The problem addressed by the invention is the lack of effective, safe, evidence-based pharmacotherapies for military-related PTSD, especially considering that currently approved treatments such as SSRIs and SNRIs have shown limited efficacy and may be accompanied by significant side effects or limitations. Existing drugs like cyclobenzaprine, though studied for fibromyalgia and sleep disturbances, are limited by the accumulation of long-lived metabolites, such as nor-cyclobenzaprine, which can cause undesirable side effects, including next-day drowsiness.
The disclosed cyclobenzaprine and amitriptyline analogs are structurally designed to decrease the rate of metabolism alpha to nitrogen, thereby reducing the formation of metabolites responsible for persistent side effects. These analogs maintain inhibition at relevant receptors, such as the 5HT2a receptor, important in sleep regulation and PTSD symptomatology. The invention also covers the preparation, formulation, and pharmaceutical compositions of these analogs, providing dosing regimens and options for combination therapies and various administration routes.
Claims Coverage
The claims present several inventive features centered on specific cyclobenzaprine analog compounds, their defined structural features, and their pharmacological advantages.
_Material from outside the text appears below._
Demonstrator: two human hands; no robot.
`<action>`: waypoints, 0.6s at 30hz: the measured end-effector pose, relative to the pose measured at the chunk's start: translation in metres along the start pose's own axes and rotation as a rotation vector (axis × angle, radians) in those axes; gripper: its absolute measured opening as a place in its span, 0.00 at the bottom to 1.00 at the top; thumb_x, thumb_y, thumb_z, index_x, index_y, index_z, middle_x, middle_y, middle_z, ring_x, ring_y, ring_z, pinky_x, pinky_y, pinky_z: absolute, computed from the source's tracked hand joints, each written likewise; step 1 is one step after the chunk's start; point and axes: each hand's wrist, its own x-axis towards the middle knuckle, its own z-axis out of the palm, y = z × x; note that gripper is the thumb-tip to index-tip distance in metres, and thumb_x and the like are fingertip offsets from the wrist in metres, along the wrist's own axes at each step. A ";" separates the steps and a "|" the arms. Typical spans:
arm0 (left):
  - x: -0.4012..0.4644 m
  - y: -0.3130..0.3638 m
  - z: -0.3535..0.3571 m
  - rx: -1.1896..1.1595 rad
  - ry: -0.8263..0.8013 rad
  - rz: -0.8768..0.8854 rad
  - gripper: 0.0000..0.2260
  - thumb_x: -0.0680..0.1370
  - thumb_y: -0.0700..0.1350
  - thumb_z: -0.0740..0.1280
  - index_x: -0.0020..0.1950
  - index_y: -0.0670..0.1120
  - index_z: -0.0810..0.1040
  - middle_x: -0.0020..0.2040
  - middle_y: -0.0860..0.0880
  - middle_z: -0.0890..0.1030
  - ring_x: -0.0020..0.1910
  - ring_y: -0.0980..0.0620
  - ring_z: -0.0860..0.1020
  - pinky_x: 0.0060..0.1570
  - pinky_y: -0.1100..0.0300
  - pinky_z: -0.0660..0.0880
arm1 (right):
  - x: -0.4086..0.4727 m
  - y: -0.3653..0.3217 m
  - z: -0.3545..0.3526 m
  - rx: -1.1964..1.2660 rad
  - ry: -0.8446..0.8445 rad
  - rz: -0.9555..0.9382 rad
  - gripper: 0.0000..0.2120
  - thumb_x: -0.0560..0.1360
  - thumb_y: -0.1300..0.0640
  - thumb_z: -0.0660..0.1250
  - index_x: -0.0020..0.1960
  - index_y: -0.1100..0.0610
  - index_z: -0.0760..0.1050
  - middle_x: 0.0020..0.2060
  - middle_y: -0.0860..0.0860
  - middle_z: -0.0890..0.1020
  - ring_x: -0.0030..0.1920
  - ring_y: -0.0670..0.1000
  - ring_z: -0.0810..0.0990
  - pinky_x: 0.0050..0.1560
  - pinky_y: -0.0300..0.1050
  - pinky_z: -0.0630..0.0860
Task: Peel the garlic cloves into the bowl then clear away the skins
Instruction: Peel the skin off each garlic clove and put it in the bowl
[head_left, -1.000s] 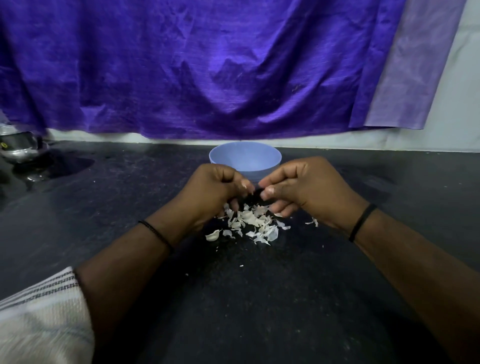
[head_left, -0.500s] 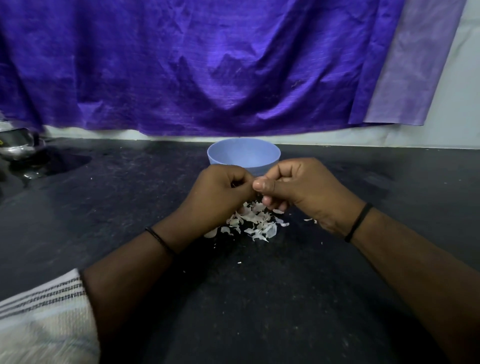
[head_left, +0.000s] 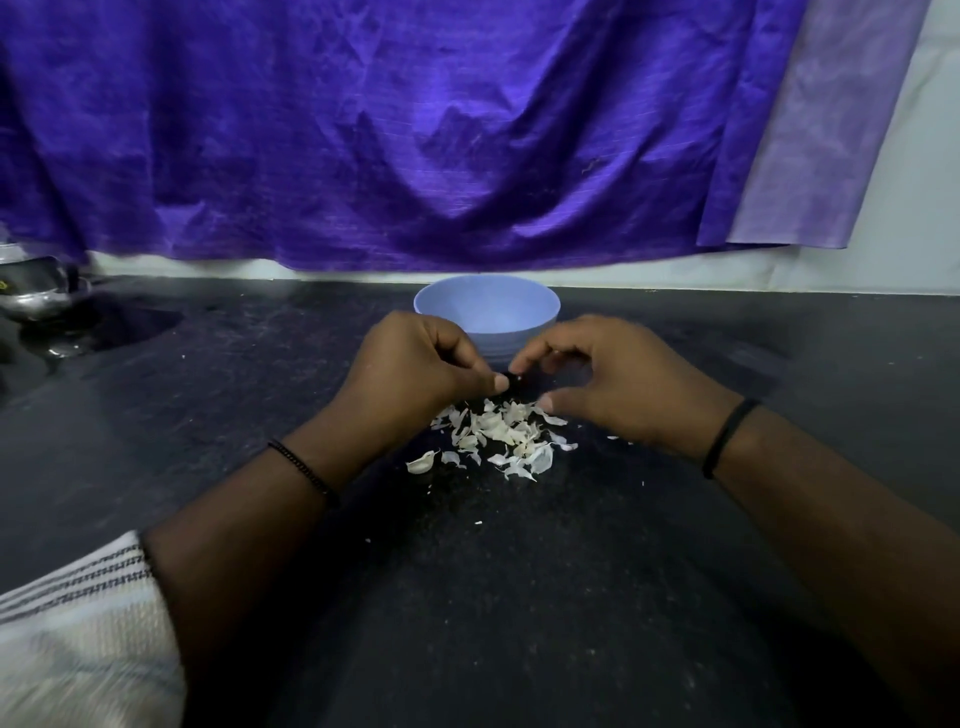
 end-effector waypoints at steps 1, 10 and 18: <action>0.000 0.000 0.000 0.036 0.002 -0.005 0.08 0.65 0.45 0.81 0.32 0.47 0.84 0.31 0.51 0.84 0.32 0.58 0.80 0.38 0.64 0.74 | 0.000 0.000 0.001 -0.036 -0.043 0.000 0.12 0.71 0.59 0.76 0.50 0.44 0.84 0.40 0.42 0.83 0.43 0.40 0.81 0.46 0.40 0.76; 0.002 -0.002 0.003 0.233 -0.080 0.046 0.08 0.81 0.46 0.65 0.49 0.49 0.84 0.35 0.51 0.83 0.28 0.57 0.78 0.38 0.55 0.79 | 0.001 -0.001 0.006 -0.129 -0.011 0.006 0.06 0.72 0.50 0.74 0.47 0.40 0.80 0.37 0.39 0.82 0.41 0.40 0.80 0.51 0.51 0.79; 0.002 -0.003 -0.001 0.390 0.026 -0.014 0.15 0.73 0.54 0.75 0.32 0.46 0.82 0.27 0.51 0.80 0.25 0.61 0.73 0.30 0.63 0.66 | -0.002 -0.009 0.031 -0.148 0.063 -0.071 0.07 0.70 0.44 0.75 0.41 0.46 0.83 0.34 0.41 0.82 0.39 0.40 0.79 0.45 0.43 0.76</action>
Cyclobenzaprine analog compounds of Formula A
These compounds have distinct substituents at R1, R2, R3, R4, and R5, with R4 and R5 taken together being able to form a 4-membered saturated ring substituted with one or more fluorines and optionally further substituted with methyl, methoxy, CF3, or CHF2.
Deuterated cyclobenzaprine analogs
The claims cover deuterated variants where positions on R4 and R5, and/or the three carbons connecting nitrogen to the tricyclic ring system, are substituted with deuterium, affecting metabolic stability and half-life.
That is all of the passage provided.